__Exercise details__.
Reproduce exactly the lines of the material beneath, from the line that contains "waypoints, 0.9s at" to the line that contains "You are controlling", both included, and no other lines.

__Collected data__.
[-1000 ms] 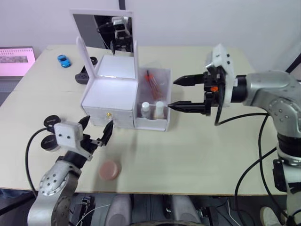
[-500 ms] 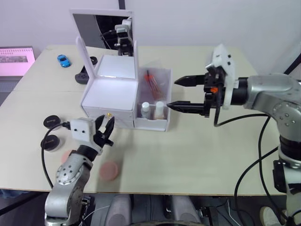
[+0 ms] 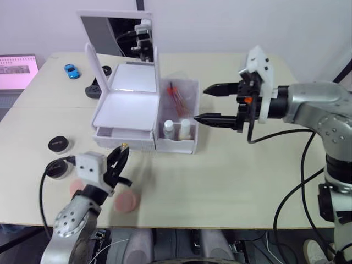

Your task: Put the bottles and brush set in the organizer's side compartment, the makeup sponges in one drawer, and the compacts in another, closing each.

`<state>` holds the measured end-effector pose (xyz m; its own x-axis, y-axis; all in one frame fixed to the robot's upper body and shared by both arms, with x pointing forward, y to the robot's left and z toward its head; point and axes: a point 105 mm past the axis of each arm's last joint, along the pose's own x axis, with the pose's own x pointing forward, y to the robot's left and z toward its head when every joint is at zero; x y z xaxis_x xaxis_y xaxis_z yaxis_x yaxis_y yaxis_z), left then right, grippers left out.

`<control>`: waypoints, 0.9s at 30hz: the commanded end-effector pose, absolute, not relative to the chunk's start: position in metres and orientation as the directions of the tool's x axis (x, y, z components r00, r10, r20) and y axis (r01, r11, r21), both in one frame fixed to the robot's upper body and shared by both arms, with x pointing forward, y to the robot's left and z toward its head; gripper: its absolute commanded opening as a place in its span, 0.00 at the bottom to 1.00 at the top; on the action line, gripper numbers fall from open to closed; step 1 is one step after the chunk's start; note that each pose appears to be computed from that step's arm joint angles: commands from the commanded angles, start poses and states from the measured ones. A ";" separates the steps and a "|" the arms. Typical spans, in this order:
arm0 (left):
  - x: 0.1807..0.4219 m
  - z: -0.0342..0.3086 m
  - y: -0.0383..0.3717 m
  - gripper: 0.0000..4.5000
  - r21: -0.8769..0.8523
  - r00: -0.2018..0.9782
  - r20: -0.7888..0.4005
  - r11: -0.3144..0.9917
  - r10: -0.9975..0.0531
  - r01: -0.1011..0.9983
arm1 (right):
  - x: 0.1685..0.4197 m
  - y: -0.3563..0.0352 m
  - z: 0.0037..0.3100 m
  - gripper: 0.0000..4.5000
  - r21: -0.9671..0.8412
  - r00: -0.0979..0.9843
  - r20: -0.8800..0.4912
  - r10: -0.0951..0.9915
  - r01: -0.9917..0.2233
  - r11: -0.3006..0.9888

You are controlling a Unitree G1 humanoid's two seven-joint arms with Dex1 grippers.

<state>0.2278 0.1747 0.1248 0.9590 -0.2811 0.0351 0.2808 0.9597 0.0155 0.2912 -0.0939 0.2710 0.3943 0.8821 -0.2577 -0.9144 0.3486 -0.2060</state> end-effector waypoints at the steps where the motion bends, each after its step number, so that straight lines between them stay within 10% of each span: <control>1: 0.212 0.132 0.184 0.06 0.040 0.961 0.044 0.961 -0.274 0.272 | 0.289 -0.092 0.279 1.00 -0.242 0.383 -0.231 0.894 -0.913 0.329; 27: 0.179 0.112 0.191 0.06 -0.035 0.959 -0.040 0.960 -0.281 0.279 | 0.292 -0.090 0.270 1.00 -0.226 0.367 -0.233 0.900 -0.921 0.317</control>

__Task output__.
`<control>`: waypoints, 0.9s at 30hz: the commanded end-effector pose, absolute, not relative to the chunk's start: position in metres and orientation as the directions of the tool's x axis (x, y, z components r00, r10, r20) and y axis (r01, r11, r21), both in one frame fixed to the robot's upper body and shared by both arms, with x pointing forward, y to the robot's left and z toward its head; gripper: its absolute commanded opening as a place in its span, 0.00 at the bottom to 1.00 at the top; on the action line, gripper numbers fall from open to closed; step 1 is one step after the chunk's start; note that each pose appears to be computed from that step's arm joint angles: commands from the commanded angles, start poses and states from the measured ones. A ";" separates the steps and a "|" the arms. Typical spans, in this order:
arm0 (left):
  - x: 0.1807..0.4219 m
  - z: -0.0342..0.3086 m
  - y: -0.0383..0.3717 m
  - gripper: 0.0000..4.5000
  - r21: -0.8769..0.8523
  - r00: -0.2018..0.9782
  - r20: -0.7888..0.4005
  - r11: -0.3144..0.9917
  - r10: -0.9975..0.0531
  - r01: -0.1011..0.9983
arm1 (right):
  - x: 0.1685..0.4197 m
  - y: -0.3563..0.0352 m
  - z: 0.0037..0.3100 m
  - gripper: 0.0000..4.5000
  - r21: -0.9671..0.8412
  - r00: -0.0979..0.9843
  - r20: -0.8800..0.4912
  - r10: -0.0951..0.9915
  - r01: -0.9917..0.2233
  - r11: -0.3006..0.9888

You are controlling a Unitree G1 humanoid's two seven-joint arms with Dex1 grippers.

No other output is expected for this exercise.